» **ASSIGNED TASK**
Output must match the data below exactly from its first line through the line that contains "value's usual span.", with no other line.

Records contained in a dataset
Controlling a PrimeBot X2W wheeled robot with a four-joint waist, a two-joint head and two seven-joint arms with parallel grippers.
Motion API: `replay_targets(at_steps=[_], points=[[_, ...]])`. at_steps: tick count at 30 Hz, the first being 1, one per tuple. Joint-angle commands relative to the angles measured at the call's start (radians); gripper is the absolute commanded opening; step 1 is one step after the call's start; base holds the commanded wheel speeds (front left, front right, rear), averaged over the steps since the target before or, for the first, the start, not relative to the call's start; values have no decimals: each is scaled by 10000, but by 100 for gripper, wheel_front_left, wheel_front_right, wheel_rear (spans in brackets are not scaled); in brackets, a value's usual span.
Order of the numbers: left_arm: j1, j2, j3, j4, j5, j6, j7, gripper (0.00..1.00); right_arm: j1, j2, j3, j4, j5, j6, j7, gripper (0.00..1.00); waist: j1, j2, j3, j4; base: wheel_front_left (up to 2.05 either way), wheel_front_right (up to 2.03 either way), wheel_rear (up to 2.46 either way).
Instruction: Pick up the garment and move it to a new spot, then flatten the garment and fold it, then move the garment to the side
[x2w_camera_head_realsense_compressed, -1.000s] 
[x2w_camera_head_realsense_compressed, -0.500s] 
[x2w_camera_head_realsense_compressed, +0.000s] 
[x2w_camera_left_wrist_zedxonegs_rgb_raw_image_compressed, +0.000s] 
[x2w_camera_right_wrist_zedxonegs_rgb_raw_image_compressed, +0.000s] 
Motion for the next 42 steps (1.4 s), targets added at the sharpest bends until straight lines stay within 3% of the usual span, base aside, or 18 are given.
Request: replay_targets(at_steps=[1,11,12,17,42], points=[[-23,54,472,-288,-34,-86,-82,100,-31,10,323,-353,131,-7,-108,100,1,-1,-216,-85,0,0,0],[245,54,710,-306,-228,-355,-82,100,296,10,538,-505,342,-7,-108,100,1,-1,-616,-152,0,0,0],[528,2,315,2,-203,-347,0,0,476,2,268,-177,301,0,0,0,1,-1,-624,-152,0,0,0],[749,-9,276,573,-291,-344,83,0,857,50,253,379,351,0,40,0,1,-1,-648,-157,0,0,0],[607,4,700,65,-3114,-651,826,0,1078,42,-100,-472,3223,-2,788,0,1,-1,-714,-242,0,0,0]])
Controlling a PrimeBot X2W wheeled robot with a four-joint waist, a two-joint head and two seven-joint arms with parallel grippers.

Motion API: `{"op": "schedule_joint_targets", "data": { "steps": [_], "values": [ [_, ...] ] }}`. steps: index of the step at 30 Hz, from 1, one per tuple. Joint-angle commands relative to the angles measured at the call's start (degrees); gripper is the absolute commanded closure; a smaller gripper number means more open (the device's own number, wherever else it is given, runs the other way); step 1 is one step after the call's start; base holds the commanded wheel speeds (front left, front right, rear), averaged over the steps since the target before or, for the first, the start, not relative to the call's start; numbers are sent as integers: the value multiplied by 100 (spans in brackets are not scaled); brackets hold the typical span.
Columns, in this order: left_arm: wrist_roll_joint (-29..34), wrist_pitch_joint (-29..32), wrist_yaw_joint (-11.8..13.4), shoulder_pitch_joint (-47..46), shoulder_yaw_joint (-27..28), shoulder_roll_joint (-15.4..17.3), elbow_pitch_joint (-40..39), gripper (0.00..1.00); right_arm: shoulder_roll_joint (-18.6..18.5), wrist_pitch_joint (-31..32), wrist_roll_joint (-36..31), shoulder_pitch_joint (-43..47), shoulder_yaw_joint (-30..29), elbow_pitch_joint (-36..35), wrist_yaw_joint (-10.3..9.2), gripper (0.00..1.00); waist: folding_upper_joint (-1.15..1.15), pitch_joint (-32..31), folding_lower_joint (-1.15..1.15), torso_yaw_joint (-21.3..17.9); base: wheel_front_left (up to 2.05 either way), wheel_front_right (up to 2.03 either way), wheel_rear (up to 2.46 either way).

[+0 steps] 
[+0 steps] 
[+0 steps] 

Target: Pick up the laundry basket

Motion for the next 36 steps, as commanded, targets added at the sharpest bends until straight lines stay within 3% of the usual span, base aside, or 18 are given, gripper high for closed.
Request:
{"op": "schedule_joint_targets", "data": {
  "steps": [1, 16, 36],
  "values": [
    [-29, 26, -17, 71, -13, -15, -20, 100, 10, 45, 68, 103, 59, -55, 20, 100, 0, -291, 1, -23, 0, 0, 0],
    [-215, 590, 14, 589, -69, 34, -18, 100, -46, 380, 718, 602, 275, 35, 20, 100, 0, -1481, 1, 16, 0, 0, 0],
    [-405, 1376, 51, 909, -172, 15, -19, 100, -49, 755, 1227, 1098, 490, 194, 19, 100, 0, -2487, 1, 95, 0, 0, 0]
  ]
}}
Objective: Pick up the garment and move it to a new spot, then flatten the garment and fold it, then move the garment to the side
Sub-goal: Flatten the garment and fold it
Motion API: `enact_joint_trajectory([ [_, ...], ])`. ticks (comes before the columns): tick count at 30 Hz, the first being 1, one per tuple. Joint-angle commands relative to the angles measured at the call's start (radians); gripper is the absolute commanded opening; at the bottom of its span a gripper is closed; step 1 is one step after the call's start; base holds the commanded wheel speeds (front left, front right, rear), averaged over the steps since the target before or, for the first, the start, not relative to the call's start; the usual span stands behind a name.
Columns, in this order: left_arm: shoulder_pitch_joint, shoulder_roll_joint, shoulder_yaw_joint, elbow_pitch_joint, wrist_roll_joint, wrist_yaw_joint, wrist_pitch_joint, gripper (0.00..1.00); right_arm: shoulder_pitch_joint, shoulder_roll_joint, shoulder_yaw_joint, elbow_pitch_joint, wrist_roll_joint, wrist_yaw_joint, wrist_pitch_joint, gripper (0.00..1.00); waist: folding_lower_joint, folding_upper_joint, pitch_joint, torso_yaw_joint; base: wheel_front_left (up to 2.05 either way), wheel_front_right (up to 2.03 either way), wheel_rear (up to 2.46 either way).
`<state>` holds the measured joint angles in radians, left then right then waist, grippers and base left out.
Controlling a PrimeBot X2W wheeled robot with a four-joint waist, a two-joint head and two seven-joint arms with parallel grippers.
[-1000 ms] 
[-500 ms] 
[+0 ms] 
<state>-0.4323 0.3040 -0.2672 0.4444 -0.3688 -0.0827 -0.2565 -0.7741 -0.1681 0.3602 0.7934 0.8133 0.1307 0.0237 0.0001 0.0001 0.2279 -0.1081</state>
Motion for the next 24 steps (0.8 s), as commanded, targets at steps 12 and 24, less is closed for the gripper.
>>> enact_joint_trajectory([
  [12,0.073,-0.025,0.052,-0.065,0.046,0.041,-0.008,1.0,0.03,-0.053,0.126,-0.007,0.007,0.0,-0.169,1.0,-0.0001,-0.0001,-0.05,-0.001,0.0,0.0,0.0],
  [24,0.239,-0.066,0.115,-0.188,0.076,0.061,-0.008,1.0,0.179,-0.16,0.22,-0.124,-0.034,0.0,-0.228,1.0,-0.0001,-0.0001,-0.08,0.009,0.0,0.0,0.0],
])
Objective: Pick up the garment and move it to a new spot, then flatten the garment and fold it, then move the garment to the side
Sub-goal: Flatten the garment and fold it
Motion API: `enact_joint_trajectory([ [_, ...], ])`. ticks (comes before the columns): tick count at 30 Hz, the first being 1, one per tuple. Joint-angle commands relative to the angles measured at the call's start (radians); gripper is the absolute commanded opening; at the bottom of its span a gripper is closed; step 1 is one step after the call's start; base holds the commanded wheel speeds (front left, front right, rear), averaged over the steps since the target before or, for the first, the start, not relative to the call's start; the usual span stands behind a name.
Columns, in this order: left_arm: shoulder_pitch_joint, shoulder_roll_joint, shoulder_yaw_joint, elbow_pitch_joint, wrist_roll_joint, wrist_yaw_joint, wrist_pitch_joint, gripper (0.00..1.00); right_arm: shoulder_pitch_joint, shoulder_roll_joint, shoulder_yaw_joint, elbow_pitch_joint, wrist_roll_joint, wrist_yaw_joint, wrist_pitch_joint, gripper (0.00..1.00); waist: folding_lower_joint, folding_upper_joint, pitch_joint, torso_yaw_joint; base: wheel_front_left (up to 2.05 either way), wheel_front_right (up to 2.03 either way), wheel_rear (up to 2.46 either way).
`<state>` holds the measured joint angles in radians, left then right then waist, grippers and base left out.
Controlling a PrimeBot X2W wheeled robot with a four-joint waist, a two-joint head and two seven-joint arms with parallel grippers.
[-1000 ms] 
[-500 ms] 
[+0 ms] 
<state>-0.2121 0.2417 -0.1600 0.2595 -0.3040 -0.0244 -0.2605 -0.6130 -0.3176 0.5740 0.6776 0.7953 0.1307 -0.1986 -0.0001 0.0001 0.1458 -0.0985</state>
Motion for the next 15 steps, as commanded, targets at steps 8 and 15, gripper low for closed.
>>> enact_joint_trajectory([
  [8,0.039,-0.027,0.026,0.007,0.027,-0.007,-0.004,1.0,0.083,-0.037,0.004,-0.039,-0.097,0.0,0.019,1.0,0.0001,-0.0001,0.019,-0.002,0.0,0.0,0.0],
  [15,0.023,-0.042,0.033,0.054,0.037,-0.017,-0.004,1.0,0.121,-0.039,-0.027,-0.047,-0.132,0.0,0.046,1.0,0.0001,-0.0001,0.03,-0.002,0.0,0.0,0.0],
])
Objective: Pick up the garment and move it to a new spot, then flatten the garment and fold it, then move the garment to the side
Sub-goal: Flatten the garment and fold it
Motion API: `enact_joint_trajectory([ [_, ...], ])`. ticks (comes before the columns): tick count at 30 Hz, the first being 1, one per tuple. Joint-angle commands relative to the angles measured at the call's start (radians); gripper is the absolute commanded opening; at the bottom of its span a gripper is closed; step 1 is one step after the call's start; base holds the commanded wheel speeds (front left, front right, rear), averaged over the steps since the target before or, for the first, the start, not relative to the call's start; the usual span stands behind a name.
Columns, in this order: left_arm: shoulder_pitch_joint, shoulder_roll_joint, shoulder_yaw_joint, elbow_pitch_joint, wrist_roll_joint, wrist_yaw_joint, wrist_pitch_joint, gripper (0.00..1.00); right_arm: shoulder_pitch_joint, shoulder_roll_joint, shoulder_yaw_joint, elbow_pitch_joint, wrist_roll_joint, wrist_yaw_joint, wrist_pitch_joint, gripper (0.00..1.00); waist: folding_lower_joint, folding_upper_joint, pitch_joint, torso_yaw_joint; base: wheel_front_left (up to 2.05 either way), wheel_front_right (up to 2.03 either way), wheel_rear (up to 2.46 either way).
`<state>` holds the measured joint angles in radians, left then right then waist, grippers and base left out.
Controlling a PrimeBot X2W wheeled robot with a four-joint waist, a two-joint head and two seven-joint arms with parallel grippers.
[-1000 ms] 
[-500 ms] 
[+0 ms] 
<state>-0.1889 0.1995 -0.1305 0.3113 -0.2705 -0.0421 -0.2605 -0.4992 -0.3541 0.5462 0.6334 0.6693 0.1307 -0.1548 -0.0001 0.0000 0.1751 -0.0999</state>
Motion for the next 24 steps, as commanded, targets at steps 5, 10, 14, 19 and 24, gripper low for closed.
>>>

» **TASK SOLUTION**
Controlling a PrimeBot X2W wheeled robot with a four-joint waist, a two-joint head and two seven-joint arms with parallel grippers.
Motion API: `replay_targets(at_steps=[_], points=[[_, ...]])`. at_steps: tick count at 30 Hz, the first being 1, one per tuple. Joint-angle commands relative to the angles measured at the call's start (radians); gripper is the absolute commanded opening; step 1 is one step after the call's start; base holds the commanded wheel speeds (front left, front right, rear), averaged over the steps since the target before or, for the first, the start, not relative to the call's start; values have no decimals: each is scaled by 10000, but by 100 for gripper, wheel_front_left, wheel_front_right, wheel_rear (spans in brackets are not scaled); in brackets, a value's usual span.

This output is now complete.